**Provided material:**
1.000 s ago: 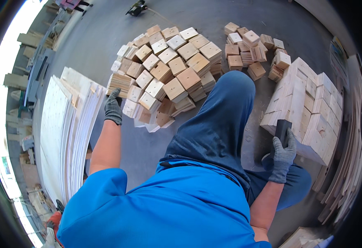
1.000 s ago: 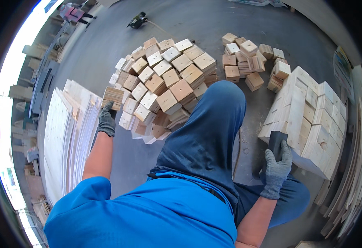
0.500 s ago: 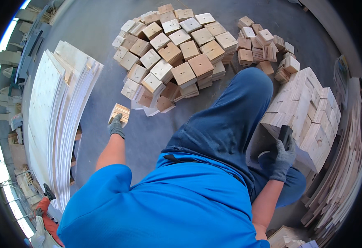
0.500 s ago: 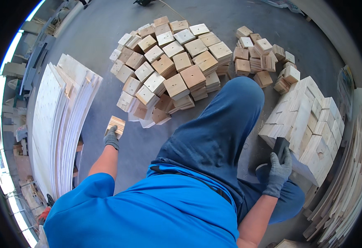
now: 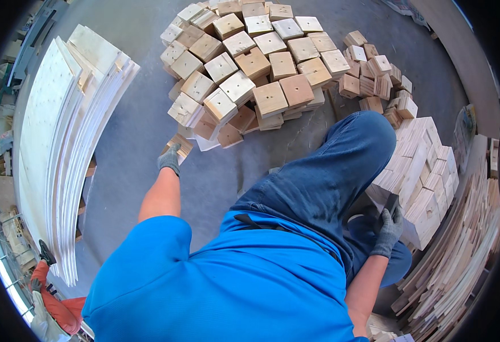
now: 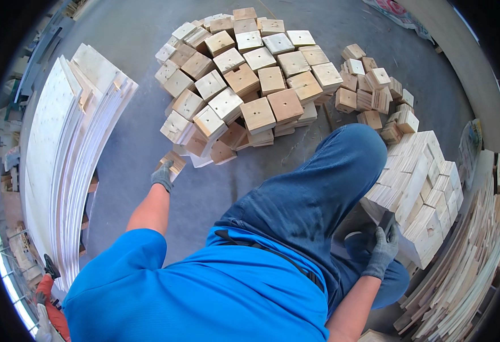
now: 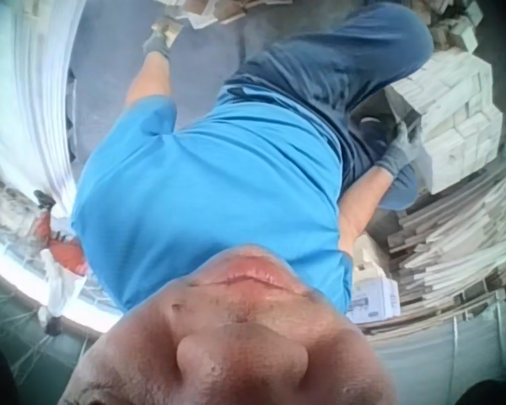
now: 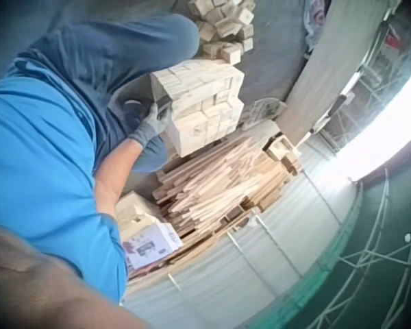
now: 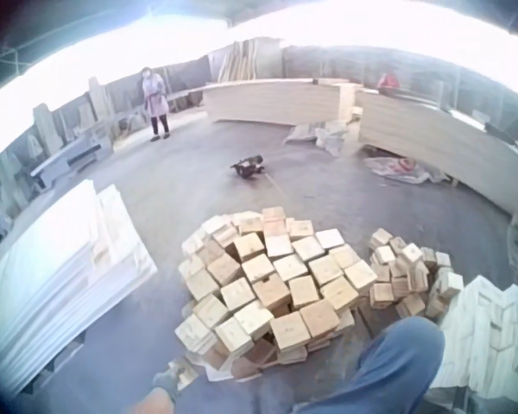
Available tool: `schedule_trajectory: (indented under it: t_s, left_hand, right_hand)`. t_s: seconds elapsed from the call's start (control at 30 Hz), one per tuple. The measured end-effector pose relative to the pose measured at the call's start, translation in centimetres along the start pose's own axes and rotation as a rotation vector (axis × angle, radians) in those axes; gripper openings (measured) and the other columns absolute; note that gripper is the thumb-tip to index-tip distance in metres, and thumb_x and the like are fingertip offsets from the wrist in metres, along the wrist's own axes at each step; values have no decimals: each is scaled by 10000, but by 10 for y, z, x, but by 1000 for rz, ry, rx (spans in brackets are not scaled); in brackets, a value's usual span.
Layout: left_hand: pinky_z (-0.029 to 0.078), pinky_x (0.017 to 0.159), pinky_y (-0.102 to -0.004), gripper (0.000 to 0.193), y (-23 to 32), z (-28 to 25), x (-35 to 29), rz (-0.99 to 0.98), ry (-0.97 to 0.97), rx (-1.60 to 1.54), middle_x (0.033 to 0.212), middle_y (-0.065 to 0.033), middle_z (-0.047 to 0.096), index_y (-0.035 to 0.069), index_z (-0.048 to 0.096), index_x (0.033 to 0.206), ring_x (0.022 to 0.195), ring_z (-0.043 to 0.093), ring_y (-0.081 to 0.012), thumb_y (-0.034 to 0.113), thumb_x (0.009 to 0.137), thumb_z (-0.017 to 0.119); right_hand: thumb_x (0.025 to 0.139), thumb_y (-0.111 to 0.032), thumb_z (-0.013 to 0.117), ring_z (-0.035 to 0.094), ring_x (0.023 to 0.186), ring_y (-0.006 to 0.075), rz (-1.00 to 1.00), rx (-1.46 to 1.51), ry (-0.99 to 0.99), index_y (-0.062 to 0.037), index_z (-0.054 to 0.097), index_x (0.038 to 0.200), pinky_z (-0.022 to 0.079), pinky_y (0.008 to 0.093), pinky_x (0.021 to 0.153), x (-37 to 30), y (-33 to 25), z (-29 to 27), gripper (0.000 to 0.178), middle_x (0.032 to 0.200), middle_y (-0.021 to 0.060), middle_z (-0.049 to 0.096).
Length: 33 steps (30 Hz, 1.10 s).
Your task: The person sits on the floor and sands small wooden blocks using a sanding block. They pick up each block, sand its surfaces, and place it into a pile of finished pieces.
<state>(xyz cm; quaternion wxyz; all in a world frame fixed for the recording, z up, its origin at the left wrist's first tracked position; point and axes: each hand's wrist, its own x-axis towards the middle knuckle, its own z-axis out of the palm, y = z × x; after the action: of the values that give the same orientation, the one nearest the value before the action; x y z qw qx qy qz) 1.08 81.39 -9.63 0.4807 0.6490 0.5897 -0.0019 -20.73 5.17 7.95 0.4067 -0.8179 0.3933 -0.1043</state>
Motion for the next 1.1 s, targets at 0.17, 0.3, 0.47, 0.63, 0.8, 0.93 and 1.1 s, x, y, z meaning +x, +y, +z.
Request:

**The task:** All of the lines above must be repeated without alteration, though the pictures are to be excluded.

**Answer to this problem:**
1.000 s ago: 
1.000 s ago: 
0.500 s ago: 
0.500 s ago: 
now: 
now: 
now: 
now: 
now: 
Available tool: `schedule_trajectory: (indented under it: t_s, left_hand, right_hand)`. t_s: seconds elapsed from the call's start (control at 30 Hz), one per tuple. The measured end-effector pose relative to the pose measured at the call's start, translation in centimetres along the start pose's own axes and rotation as a rotation vector (axis × angle, radians) in those axes; gripper openings (measured) and the other columns absolute; note that gripper is the thumb-tip to index-tip distance in metres, and thumb_x and the like are fingertip offsets from the wrist in metres, along the wrist's own axes at each step; values have no decimals: each is scaled by 10000, but by 10 for y, z, x, but by 1000 for rz, ry, rx (spans in brackets are not scaled); in brackets, a value's usual span.
Layout: left_hand: pinky_z (-0.029 to 0.078), pinky_x (0.017 to 0.159), pinky_y (-0.102 to -0.004), gripper (0.000 to 0.193), y (-23 to 32), z (-28 to 25), x (-35 to 29), rz (-0.99 to 0.98), ry (-0.97 to 0.97), rx (-1.60 to 1.54), middle_x (0.033 to 0.212), middle_y (-0.065 to 0.033), middle_z (-0.047 to 0.096), index_y (-0.035 to 0.069), index_z (-0.048 to 0.096), index_x (0.033 to 0.206), ring_x (0.022 to 0.195), ring_z (-0.043 to 0.093), ring_y (-0.081 to 0.012), thumb_y (-0.034 to 0.113), thumb_x (0.009 to 0.137), thumb_z (-0.017 to 0.119); right_hand: thumb_x (0.025 to 0.139), thumb_y (-0.111 to 0.032), thumb_z (-0.013 to 0.117), ring_z (-0.035 to 0.094), ring_x (0.023 to 0.186), ring_y (-0.006 to 0.075), rz (-1.00 to 1.00), rx (-1.46 to 1.51), ry (-0.99 to 0.99), index_y (-0.062 to 0.037), index_z (-0.054 to 0.097), index_x (0.038 to 0.200), pinky_z (-0.022 to 0.079), pinky_y (0.008 to 0.093), pinky_x (0.021 to 0.153), x (-37 to 30), y (-33 to 25), z (-29 to 27), gripper (0.000 to 0.178), middle_x (0.032 to 0.200), middle_y (-0.021 to 0.060), middle_z (-0.049 to 0.096).
Length: 33 steps (30 Hz, 1.10 s).
Your task: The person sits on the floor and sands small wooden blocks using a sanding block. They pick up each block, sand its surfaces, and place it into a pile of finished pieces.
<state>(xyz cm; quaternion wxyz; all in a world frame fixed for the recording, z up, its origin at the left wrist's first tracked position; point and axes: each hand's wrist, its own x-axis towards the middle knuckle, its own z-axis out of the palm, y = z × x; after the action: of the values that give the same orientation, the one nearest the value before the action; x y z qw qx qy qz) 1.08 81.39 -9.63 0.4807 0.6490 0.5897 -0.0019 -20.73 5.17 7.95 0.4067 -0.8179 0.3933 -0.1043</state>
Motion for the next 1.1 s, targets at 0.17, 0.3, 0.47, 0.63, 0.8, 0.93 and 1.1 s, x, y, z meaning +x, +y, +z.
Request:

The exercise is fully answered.